§ **Exercise goal**
In the listing beneath this line, copy exactly the lines starting with the one containing "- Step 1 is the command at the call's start" and going on through the one containing "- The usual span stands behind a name".

################

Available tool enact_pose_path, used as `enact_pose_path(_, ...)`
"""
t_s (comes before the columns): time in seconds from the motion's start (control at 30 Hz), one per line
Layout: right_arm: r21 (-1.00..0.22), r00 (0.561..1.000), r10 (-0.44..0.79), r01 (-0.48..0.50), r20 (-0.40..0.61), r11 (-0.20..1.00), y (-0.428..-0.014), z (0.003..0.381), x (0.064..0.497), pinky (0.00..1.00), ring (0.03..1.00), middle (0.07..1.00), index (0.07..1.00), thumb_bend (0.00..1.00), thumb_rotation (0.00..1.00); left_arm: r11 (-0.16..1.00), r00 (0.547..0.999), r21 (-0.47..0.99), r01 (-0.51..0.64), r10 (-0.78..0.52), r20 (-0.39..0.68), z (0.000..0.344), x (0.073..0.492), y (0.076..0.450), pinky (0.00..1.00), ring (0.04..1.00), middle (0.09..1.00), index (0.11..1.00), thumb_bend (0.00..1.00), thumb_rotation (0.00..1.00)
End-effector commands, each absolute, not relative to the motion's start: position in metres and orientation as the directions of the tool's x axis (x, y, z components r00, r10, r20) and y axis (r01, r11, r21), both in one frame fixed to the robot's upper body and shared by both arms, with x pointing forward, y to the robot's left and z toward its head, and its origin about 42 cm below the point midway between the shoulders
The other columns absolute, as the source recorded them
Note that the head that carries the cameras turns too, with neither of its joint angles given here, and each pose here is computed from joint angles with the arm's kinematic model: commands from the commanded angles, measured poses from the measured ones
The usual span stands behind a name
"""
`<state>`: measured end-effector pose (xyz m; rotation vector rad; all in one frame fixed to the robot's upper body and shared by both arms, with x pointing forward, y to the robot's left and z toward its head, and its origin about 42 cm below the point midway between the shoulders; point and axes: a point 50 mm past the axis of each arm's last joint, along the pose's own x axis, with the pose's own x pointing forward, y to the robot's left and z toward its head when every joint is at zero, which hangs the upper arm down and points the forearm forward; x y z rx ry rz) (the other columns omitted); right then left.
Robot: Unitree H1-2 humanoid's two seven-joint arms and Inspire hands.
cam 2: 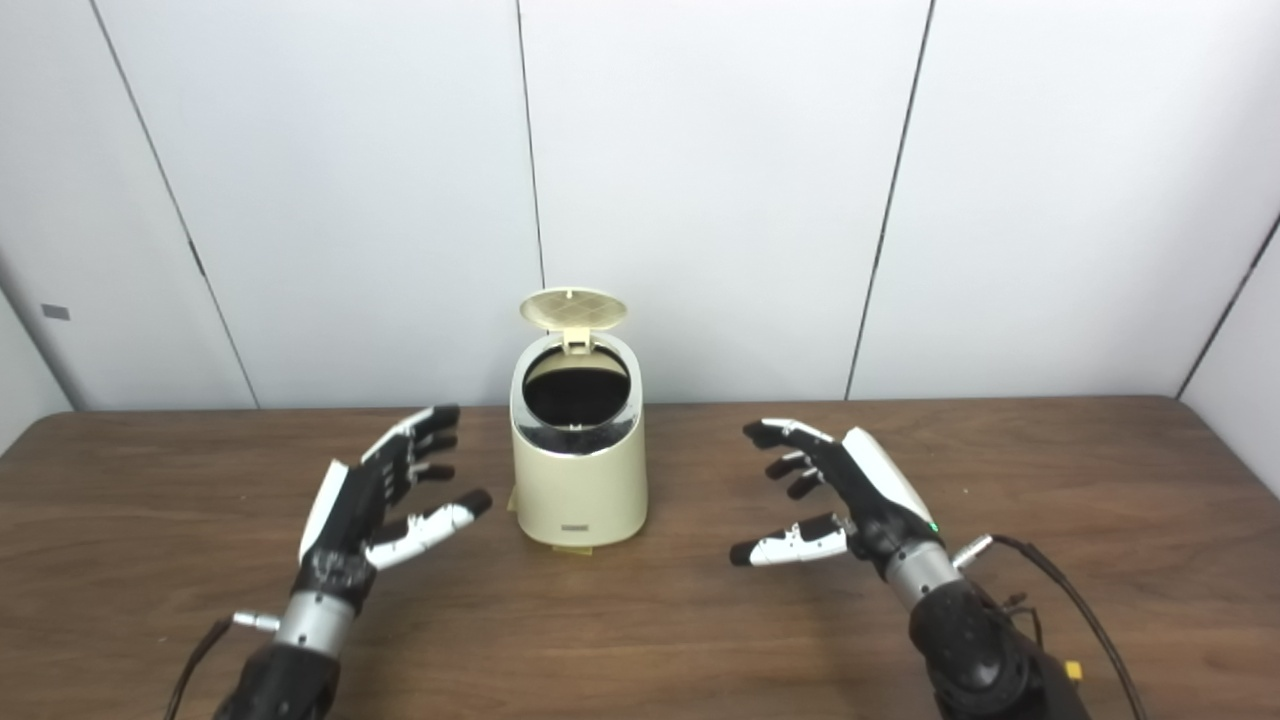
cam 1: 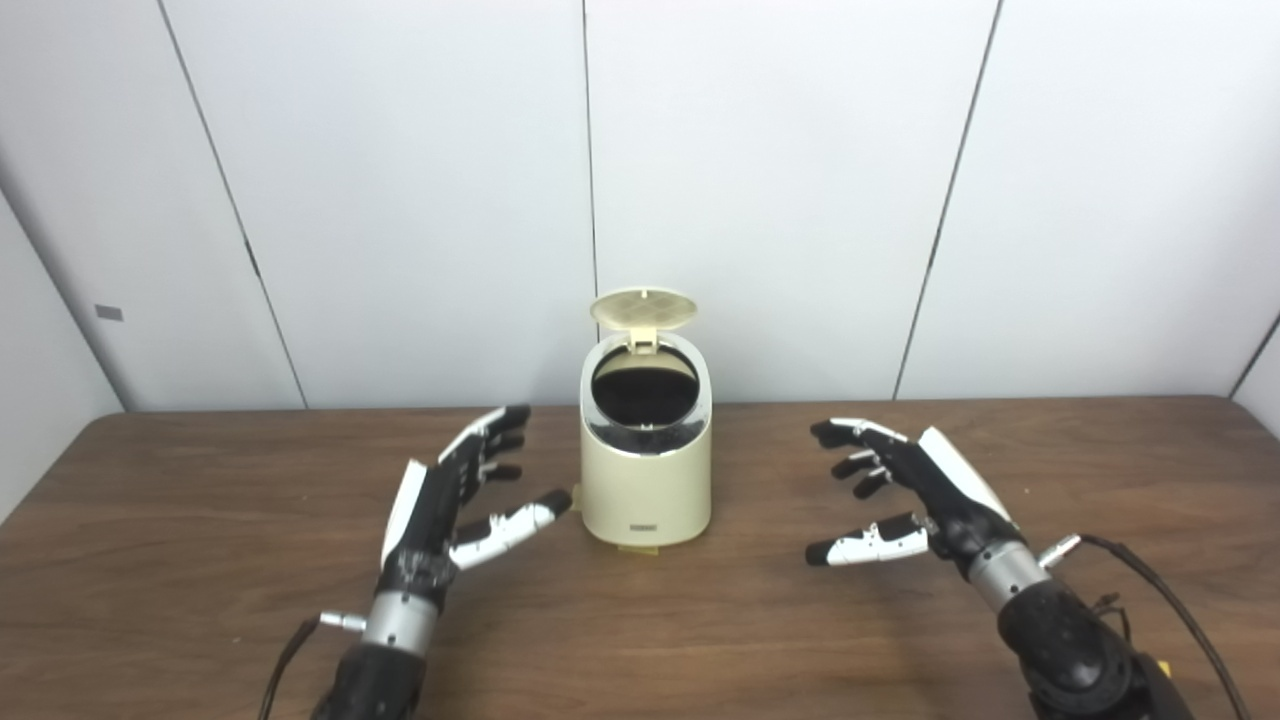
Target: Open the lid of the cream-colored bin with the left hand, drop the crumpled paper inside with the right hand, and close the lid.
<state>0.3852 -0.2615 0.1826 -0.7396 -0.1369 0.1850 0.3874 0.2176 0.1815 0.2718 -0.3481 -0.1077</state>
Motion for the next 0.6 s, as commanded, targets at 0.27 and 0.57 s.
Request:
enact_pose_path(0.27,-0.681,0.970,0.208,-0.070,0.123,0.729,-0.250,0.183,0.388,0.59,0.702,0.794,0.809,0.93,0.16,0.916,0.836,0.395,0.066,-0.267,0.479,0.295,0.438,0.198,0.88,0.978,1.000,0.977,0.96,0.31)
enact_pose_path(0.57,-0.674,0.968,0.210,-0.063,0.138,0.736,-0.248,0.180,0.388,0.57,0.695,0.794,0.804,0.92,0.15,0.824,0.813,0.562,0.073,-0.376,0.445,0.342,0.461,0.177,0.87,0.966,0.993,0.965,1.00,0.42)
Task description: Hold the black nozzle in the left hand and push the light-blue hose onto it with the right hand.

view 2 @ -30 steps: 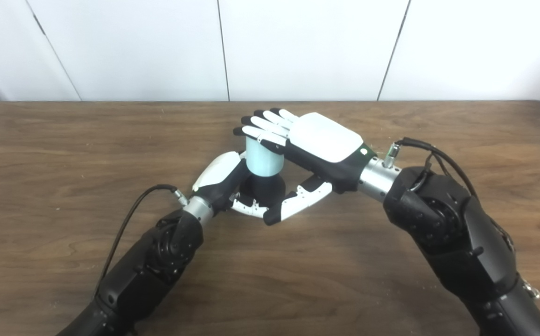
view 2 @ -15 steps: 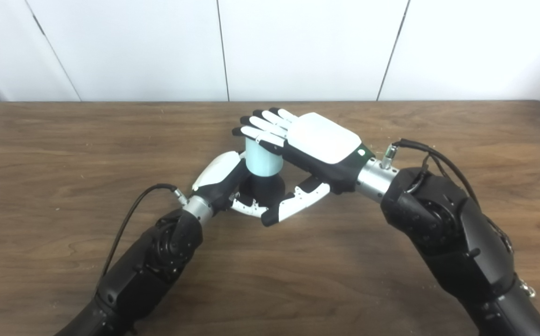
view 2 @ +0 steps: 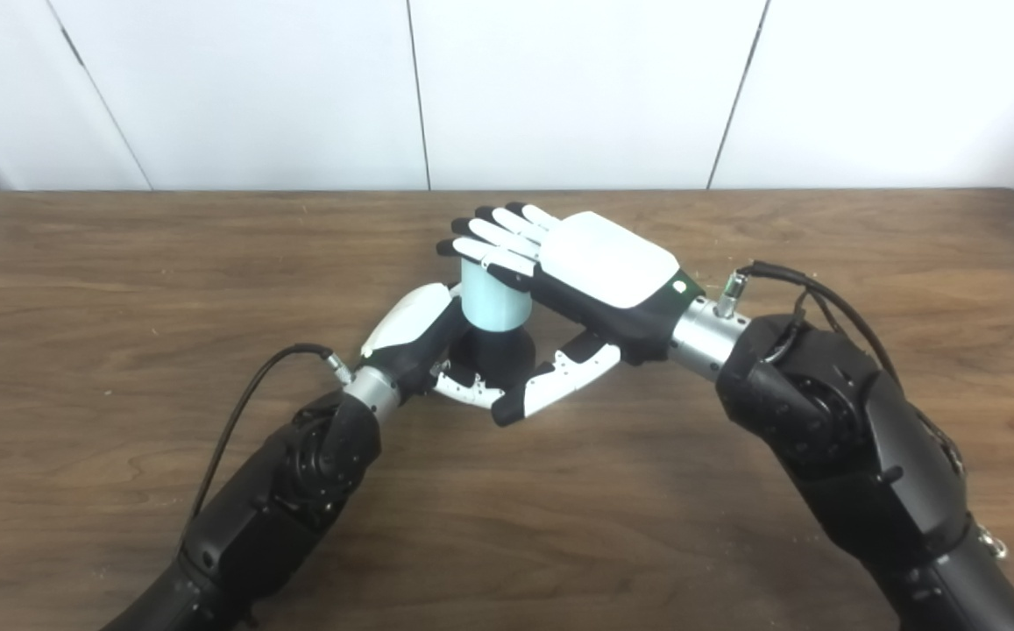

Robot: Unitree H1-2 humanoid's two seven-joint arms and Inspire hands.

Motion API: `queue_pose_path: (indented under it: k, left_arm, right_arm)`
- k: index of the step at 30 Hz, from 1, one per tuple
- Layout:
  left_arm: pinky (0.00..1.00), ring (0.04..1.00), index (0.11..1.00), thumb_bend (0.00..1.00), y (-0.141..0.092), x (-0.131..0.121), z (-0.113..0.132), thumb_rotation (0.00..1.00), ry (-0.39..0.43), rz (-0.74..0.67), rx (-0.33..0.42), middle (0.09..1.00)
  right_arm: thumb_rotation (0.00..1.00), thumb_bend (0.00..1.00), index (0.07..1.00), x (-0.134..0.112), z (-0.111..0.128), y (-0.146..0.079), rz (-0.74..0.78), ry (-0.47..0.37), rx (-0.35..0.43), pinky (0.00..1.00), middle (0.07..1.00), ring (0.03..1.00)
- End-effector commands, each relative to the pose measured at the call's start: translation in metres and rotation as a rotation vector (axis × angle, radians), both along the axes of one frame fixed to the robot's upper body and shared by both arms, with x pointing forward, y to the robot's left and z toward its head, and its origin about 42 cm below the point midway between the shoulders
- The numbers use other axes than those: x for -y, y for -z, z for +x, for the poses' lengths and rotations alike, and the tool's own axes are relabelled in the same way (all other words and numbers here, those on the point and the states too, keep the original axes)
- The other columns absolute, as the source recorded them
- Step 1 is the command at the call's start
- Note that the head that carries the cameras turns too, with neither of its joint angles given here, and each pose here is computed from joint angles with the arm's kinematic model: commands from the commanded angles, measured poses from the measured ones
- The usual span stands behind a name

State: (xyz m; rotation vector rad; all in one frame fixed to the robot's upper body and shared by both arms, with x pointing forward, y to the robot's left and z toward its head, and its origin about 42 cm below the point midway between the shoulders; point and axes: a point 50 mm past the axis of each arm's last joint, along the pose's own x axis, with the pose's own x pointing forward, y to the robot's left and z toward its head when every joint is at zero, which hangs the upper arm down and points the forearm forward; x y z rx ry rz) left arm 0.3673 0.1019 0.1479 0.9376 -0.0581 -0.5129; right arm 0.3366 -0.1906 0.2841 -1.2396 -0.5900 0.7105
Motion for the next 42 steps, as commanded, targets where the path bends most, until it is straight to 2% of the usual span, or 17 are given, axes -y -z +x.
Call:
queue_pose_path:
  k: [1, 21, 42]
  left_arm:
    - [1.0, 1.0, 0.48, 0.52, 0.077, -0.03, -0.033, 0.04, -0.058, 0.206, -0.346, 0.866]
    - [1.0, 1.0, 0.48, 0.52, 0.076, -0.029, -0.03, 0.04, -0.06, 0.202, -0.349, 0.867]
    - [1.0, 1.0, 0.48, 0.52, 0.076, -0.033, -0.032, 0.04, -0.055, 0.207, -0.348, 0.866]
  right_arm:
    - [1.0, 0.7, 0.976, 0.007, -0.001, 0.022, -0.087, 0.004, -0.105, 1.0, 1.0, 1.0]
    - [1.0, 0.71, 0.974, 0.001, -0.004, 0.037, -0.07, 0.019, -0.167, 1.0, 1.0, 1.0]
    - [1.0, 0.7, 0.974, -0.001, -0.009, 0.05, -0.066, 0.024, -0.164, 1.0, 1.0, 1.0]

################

§ **Response box**
- Step 1 is the command at the call's start
- Note that the head that carries the cameras turns too, with neither of its joint angles given here, and each pose here is computed from joint angles with the arm's kinematic model: commands from the commanded angles, measured poses from the measured ones
- The usual span stands behind a name

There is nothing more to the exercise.